Long distance relationships are common in 2013. With the accessibility and easiness to connect with people across the world, relationships can blossom over the Internet and phone calls. That distance between couples can lead to a difficult or strained relationship.

Senior women’s soccer player Lauren Patterson was in a relationship with her boyfriend for two years before enrolling at WSU, and the distance between them changed their relationship.

“The communication aspect of our relationship looks a lot different,” Patterson said. “We have to depend on texting, phone calls and Skype. It definitely is a lot harder to communicate when you don’t get to see each other that often.”

While the time spent apart from each other is not easy, Patterson says there is a blessing in disguise to a long distance relationship.

“It makes me enjoy our time together and appreciate the time we do have,” Patterson said.

JT Yoho, a freshman guard on the men’s basketball team, is in a relationship that was long distance before he stepped foot on campus. But college life has changed his relationship as well.

“Traveling has been hard and has limited the amount of times we see each other, but on the other hand we kind of had a long distance relationship in high school so we were used to it to some degree,” Yoho said.

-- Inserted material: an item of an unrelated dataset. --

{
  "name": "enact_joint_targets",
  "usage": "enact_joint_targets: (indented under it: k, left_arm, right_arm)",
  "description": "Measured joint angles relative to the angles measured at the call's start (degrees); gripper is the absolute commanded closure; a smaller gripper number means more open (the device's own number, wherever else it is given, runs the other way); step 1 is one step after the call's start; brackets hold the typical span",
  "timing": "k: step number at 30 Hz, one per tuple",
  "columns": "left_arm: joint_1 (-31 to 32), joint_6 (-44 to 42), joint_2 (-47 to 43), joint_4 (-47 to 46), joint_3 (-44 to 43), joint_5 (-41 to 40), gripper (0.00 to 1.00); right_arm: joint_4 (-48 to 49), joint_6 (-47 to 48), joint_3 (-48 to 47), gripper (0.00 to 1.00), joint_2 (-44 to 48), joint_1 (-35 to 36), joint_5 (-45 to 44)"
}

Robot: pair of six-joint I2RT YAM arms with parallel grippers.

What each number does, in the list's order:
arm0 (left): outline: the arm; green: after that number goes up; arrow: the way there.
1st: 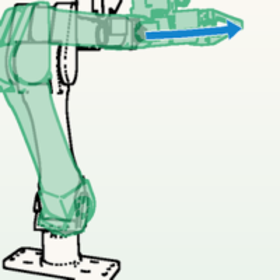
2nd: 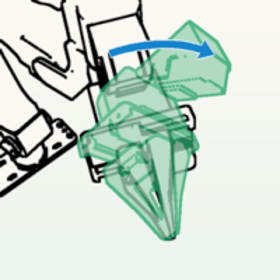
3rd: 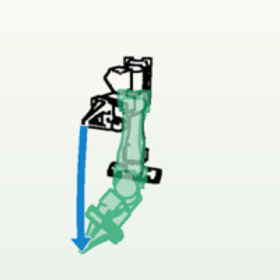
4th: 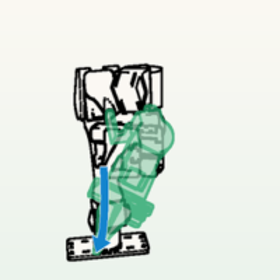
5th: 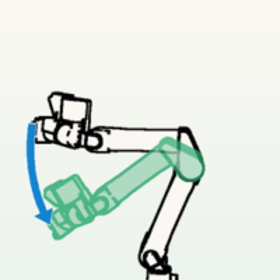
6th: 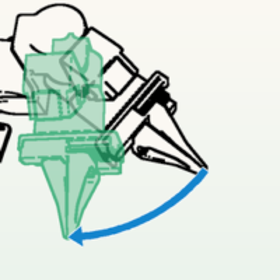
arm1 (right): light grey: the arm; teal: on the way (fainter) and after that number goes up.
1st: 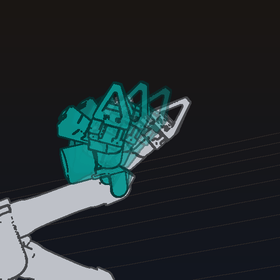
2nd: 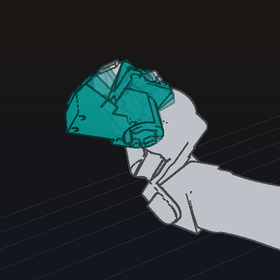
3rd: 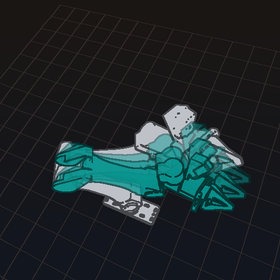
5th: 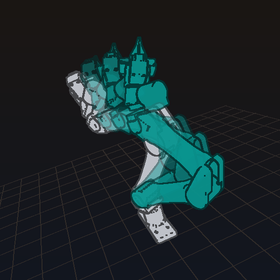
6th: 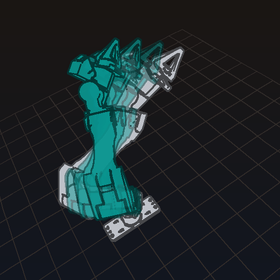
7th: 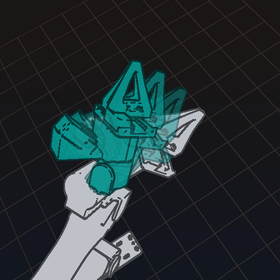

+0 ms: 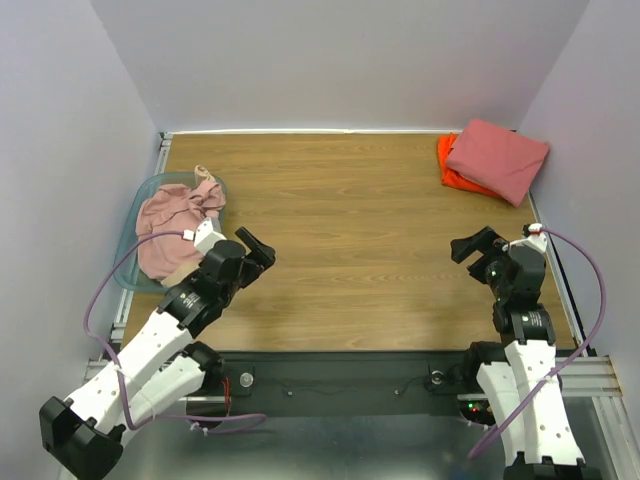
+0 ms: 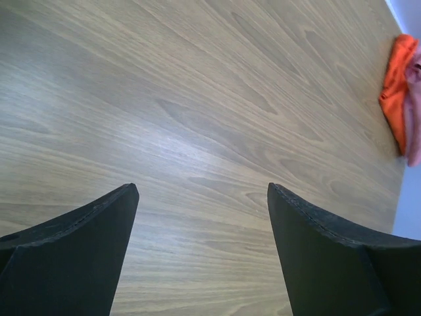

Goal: Fold and stack the t-shirts
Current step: Grab the tshirt from the pile

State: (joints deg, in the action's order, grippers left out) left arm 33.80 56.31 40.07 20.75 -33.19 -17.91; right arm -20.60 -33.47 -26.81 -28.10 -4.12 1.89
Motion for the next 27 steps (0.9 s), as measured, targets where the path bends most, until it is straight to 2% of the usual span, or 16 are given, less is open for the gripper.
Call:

Yoho said the method of communication in his relationship varies. When he’s on a road trip with his team, he’s forced to text his girlfriend the majority of the time, while in Fairborn he uses Skype more often.

Both Yoho and Patterson offered up advice for those committed to a long distance relationship or to those who will be in one in the future: communicate however you can and trust your partner.

“You have to be trusting for the relationship to be successful,” Yoho said. “I think that’s the most important thing.”

Patterson emphasized mixing up how you communicate with your significant other to show how you care.

“I would say that communication is key and the small things are what matter,” Patterson said. “Send them a letter in the mail once in a while instead of just texting. Skype whenever you can, even if it is only 20 minutes.”

Patterson agreed with Yoho saying that trust is crucial in a long distance relationship.

“Your level of trust has to increase. If not then you will worry all the time and it will put strain on the relationship,” Patterson said.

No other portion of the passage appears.